Link Search Menu Expand Document

_N equals the number of observations in the dataset. To see, try display _N. On the other hand, _n refers to the current observation number.

We can generate variables using _N and _n. An example: if the dataset has 5 observations and we run:

gen var1 = _N
gen var2 = _n

then, var1 will equal 5 for all observations while var2 will equal 1 for the first observation, 2 for the second, 3 for the third, and so on.

We called _n the current observation number because it delicately depends on the current sorting order of the dataset. So, if you use _n to create another variable (such as creating an ID variable), sort your dataset on a unique combination of variables before setting the ID variable equal to _n.

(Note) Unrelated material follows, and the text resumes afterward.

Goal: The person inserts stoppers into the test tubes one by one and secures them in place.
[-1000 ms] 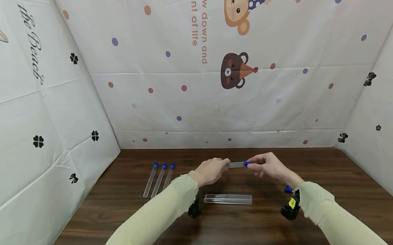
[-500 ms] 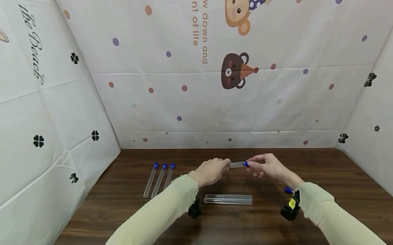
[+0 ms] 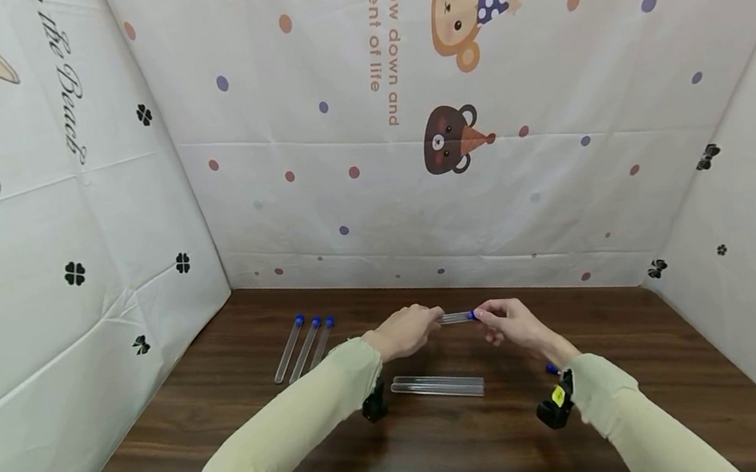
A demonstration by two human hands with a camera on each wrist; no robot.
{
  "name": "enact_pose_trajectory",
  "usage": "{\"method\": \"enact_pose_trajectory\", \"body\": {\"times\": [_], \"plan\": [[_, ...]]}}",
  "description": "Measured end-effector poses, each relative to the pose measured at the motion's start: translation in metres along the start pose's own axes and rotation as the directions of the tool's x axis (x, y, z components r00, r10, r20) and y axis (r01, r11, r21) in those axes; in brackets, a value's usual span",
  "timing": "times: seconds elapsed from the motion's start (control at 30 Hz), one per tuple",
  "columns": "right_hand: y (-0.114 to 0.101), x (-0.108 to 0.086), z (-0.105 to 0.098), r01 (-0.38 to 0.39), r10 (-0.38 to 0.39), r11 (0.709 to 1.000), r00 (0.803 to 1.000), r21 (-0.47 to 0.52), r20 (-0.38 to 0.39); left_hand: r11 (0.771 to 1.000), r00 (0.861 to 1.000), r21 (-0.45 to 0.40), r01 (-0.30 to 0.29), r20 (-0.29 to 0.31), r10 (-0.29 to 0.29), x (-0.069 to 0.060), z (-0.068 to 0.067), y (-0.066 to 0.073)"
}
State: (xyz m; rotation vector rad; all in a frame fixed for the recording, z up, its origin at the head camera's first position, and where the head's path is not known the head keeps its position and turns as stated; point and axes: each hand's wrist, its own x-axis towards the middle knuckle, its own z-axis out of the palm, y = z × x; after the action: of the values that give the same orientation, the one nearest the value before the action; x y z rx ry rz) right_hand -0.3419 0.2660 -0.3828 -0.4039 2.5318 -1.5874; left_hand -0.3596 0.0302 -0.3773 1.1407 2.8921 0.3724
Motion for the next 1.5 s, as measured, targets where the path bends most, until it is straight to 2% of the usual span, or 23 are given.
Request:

This is a good place to introduce indexing in Stata. We can use [] alongwith variable name to do this. For example: gen first_obs = total_covaxin[1] creates a variable first_obs that equals a constant value: the value of total_covaxin for the first observation in the dataset.

Since _n refers to the current observation number, it can be used to index by row numbers. For example, [_n-1] will refer to the observation before the current one; for the second observation, [_n-`] will equal 2 - 1 = 1, and so will refer to the first observation. So, running gen total_covaxin_prev = total_covaxin[_n-1] will create a variable that equals total_covaxin of the previous observation. Note that total_covaxin_prev is missing for the first observation, which is because Stata doesn’t have a “0” observation to refer to when _n equals 1.